Cuenta que después de los primeros encuentros, y si hay paciencia, la persona verá cambios, para bien: “Hay restauración, el cerebro estará más tranquilo, habrá una buena actitud para afrontar las situaciones, y también más fortaleza física. También menciona el equilibro que se alcanza a través del yoga, en los llamados chakras o puntos de energía del cuerpo. Más allá de una creencia o religión específica, cree en la fuerza de la vida, en ese estado natural que permite a una ballena nadar o a un árbol florecer, sin que haya un rezo o ritual específico.

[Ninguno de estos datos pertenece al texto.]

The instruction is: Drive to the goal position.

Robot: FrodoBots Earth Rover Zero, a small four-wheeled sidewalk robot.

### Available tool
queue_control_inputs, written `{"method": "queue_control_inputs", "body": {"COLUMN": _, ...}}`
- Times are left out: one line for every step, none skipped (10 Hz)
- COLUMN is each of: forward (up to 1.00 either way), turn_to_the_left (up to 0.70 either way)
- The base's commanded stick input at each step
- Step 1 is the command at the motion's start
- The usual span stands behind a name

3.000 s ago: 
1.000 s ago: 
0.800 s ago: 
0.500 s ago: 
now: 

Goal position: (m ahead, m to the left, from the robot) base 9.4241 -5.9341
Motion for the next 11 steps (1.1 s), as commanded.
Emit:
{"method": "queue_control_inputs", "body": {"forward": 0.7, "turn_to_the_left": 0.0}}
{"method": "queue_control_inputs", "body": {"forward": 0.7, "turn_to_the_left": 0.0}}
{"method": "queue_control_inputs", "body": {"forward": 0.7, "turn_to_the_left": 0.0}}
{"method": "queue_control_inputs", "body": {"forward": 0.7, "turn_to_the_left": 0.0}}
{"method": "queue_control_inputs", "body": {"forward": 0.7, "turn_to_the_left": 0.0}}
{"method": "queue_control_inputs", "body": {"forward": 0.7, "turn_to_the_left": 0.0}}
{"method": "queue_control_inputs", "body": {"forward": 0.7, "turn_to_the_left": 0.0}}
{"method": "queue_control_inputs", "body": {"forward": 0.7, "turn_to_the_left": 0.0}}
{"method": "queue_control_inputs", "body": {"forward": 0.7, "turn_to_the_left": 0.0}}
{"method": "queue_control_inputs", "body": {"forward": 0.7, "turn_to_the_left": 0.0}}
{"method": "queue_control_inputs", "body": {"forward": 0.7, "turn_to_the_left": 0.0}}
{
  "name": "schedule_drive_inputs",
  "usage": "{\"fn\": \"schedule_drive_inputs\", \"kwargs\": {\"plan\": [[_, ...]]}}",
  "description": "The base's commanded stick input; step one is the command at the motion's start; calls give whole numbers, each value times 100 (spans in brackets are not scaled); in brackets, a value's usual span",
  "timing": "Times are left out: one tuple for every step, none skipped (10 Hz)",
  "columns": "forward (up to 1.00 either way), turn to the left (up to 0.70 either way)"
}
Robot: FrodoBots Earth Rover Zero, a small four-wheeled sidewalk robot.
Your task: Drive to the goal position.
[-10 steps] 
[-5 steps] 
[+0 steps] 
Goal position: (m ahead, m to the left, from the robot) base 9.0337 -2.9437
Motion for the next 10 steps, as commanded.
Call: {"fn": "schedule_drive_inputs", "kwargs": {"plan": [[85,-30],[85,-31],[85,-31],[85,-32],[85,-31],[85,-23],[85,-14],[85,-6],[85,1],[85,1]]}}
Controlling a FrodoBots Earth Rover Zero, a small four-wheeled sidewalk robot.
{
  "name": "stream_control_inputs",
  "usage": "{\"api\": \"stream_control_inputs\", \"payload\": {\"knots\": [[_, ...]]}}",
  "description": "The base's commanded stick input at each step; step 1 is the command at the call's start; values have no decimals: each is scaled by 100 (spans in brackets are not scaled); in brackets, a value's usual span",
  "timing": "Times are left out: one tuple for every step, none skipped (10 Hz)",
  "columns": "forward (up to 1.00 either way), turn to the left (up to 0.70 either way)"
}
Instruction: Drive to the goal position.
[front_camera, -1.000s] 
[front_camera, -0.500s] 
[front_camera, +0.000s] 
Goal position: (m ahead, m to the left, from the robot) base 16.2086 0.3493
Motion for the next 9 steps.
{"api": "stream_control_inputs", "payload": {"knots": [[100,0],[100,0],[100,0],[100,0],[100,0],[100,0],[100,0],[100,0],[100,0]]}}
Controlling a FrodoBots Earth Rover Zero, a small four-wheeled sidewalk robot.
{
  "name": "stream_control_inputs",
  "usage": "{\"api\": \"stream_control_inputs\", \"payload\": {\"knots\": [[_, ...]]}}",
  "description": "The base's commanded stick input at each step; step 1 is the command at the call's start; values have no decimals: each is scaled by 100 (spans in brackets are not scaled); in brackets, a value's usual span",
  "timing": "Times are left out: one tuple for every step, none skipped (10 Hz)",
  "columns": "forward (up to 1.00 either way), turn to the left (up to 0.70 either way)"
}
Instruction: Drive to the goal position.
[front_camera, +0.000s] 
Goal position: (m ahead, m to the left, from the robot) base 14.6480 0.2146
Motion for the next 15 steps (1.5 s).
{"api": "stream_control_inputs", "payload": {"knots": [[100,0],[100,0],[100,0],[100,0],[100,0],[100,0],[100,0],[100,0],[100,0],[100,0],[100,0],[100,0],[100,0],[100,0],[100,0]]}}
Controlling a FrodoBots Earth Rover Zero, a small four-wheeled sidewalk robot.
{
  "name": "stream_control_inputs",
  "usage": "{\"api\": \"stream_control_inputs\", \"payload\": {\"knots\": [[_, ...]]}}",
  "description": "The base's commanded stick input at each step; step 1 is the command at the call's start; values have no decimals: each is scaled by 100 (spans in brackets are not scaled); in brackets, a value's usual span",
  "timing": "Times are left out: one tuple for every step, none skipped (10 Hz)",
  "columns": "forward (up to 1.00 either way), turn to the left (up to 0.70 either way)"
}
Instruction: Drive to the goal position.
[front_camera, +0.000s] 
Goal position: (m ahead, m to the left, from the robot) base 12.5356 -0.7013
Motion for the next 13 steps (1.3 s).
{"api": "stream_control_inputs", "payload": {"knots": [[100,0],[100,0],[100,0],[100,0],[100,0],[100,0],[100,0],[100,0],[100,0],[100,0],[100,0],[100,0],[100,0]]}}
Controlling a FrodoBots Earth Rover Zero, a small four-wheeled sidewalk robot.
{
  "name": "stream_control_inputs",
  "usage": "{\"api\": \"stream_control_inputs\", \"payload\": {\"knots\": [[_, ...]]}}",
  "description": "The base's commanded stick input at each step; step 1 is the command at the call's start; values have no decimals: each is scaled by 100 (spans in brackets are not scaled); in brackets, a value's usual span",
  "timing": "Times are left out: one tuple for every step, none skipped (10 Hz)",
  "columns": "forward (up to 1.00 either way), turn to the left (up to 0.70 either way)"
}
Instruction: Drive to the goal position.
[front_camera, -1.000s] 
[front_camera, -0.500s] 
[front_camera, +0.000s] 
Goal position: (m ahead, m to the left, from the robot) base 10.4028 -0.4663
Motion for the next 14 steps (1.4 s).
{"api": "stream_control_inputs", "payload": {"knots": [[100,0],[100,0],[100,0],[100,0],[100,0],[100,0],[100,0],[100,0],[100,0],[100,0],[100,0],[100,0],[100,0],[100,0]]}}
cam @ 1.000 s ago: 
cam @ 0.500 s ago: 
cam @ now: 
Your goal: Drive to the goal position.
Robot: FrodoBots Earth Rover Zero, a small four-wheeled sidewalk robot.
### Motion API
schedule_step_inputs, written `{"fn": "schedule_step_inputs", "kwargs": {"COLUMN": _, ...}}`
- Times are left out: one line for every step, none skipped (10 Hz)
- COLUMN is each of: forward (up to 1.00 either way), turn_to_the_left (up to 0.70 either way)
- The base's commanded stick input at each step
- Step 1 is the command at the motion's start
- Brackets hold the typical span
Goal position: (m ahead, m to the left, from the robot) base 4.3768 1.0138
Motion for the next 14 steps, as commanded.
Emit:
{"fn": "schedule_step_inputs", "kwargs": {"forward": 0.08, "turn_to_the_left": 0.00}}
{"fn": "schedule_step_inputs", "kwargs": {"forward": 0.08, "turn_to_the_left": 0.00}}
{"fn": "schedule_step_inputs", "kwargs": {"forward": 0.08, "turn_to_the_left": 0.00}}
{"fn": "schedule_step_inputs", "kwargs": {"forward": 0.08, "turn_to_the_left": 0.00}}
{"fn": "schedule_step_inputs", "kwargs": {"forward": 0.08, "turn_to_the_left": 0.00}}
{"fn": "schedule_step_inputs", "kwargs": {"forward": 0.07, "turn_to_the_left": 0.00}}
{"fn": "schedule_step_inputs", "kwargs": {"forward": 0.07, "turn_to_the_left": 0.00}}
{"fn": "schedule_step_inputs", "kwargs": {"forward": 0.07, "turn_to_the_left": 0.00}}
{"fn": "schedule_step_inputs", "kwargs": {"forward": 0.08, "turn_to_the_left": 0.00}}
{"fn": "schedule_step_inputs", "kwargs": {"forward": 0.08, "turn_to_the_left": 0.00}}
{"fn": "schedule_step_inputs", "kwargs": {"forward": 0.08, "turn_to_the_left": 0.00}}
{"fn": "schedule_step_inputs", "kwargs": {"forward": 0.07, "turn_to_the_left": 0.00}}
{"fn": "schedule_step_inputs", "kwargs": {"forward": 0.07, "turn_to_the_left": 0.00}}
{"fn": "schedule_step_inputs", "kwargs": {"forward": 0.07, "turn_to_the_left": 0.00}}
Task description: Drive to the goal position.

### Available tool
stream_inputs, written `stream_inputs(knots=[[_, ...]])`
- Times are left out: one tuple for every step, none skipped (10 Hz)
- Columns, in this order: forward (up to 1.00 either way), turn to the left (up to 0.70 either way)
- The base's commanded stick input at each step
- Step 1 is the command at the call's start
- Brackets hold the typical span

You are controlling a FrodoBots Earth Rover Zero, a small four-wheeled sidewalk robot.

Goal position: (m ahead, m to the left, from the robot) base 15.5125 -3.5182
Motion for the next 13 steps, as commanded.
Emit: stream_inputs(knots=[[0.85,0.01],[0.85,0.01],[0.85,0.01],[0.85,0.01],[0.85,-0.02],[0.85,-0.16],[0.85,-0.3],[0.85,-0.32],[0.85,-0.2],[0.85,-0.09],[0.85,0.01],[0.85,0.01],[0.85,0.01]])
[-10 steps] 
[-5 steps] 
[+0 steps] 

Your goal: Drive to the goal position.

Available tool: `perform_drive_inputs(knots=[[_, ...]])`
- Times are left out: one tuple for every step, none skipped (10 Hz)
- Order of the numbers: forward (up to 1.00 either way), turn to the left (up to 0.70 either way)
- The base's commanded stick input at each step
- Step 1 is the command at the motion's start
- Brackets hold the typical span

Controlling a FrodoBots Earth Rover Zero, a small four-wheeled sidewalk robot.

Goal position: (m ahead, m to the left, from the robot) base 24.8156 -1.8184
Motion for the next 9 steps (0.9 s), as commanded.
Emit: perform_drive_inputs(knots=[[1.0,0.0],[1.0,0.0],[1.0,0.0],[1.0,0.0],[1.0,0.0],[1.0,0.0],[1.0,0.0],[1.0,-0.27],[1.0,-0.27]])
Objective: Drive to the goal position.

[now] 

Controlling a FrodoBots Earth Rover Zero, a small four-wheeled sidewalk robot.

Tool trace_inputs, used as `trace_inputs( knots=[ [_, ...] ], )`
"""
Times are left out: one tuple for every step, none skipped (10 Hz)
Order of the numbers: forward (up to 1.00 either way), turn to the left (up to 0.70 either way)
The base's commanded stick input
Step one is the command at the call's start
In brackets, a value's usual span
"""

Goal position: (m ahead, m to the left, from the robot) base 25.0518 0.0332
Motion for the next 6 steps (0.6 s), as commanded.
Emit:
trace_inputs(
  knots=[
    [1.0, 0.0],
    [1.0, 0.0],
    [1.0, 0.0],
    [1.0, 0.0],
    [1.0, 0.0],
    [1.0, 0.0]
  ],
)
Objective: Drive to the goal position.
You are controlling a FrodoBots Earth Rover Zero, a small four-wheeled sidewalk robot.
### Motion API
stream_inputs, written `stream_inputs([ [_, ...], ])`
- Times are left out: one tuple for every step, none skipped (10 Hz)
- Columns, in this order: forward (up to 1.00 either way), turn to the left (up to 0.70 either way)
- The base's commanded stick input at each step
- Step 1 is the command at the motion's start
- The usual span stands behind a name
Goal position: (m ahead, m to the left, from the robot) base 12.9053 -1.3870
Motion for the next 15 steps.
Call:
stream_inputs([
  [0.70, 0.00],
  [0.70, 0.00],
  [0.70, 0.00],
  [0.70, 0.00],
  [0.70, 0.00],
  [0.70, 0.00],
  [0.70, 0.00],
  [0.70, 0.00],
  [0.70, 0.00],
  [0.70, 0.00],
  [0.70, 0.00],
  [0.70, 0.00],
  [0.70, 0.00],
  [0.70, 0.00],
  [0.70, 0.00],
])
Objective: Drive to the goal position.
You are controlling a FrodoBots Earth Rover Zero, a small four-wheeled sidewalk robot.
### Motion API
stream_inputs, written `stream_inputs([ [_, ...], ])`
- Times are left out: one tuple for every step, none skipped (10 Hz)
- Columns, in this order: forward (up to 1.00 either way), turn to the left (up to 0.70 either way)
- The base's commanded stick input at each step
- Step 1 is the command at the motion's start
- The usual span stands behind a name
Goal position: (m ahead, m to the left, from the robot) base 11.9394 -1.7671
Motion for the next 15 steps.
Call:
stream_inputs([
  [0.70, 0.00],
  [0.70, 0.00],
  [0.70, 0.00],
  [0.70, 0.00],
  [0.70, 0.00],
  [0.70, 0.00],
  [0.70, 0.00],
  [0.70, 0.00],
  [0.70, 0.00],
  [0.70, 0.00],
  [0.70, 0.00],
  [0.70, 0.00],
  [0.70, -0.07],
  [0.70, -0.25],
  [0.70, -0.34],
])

Esta práctica de yoga que realiza con entusiasmo todos los días, la considera más necesaria en este momento, posterior a la pandemia: “Algunos creyeron que la humanidad iba a estar mejor después del confinamiento, pero no es así. Muchas personas salieron a la calle con el deseo de recuperar el tiempo y circunstancias perdidas, con más ambición. Eso se siente en el tráfico, en los deseos, en la velocidad para vivir, en la ansiedad”.
Cuenta que en sus clases le gusta tener grupos pequeños, de 12 personas máximo, para concentrarse en cada una. Hasta ella no llegan quienes buscan posiciones acrobáticas o mucho registro en redes sociales: “Generalmente vienen personas entre los 30 y 80 años que buscan bienestar a través de un proceso interno”, explica.
Sobre esa figura de Buda que se ve junto a unas banderines de colores, en un extremo del salón, dice que es regalo de una alumna. Del budismo resalta la invitación a no hacer daño, a aquietar la mente. Al mismo tiempo no se considera adscrita a una religión específica.
Son casi las 9 de la mañana y la puerta de Tereyoga se abre. Afuera están los zapatos dejados por los alumnos. Adentro, hay una luz amarilla suave y olor a esencias. Algunos se despiden y otros salen con María Teresa, a desayunar. Se oyen risas y algunas conversaciones. De repente se escucha el ruido de alarmas y carros veloces que viajan por la avenida El Poblado y calles cercanas; es como si nada pasara; aquí los ruidos siguen de largo.